But not all currencies are equal, of course. The problem with the euro is not that it is a common currency but that it is a fiat currency which ultimately returns to its intrinsic value of zero.

Indeed, the European Central Bank is now purchasing sixty billion euros per month of government bonds inducing governments to borrow even more.

Why the Southern Block of Europe Wants Out of the EU

Advocates of breaking up the euro never talk about the southern bloc’s labor costs relative to those in China or India. They focus instead on German labor, which is more cost-effective. The Italians don’t like that they have to compete with Germany — in the making of automobiles, for example — under a single monetary system. If the Italians had their own monetary system, they could manipulate the money supply to favor their own automobile industry.

With their own central bank, the Italians can put off having to ask themselves why their auto industry is so uncompetitive in the first place (hint: it has to do with Italian regulations and subsidies). Advocates of a breakup expect to gain competitiveness through devaluation, but a devaluation will only create a temporary gain, if at all, by benefiting exporters at the expense of the rest of society.

A Solution for Germany

A stable unit of account and exchange is a great idea, but it needs governments willing to accept the discipline it imposes (or a population that demands it).
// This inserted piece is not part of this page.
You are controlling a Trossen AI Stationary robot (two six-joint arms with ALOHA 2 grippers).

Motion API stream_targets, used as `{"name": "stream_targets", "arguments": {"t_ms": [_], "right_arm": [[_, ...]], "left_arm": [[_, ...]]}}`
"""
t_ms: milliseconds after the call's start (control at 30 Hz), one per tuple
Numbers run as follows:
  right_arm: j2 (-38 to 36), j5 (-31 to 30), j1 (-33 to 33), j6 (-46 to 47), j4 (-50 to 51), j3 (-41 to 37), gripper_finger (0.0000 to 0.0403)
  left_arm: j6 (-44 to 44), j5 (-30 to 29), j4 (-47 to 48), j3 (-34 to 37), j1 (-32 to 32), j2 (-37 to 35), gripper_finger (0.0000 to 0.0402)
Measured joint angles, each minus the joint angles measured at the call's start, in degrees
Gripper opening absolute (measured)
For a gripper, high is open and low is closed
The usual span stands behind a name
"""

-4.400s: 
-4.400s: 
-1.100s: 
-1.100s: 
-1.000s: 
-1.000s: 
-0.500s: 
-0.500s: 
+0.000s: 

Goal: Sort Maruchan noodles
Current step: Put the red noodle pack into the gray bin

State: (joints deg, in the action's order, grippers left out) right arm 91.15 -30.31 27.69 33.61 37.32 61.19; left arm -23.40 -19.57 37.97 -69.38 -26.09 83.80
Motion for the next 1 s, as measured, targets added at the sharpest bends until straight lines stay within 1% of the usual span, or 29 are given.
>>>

Indeed, if anyone should dump the euro it should be Germany. Its current strategy to protect the euro is to use debt to solve a debt problem: to send good money chasing after bad. Germany would be wise to join like-minded countries on monetary policy and create a northern euro backed by gold. Meanwhile, southern eurozone countries are looking increasingly like a lost cause. People are not in the streets rioting for less government, but for more government. Let them have what they want: a worthless currency!

Frank Hollenbeck, PhD, teaches at the International University of Geneva. See Frank Hollenbeck's article archives.

You can subscribe to future articles by Frank Hollenbeck via this RSS feed..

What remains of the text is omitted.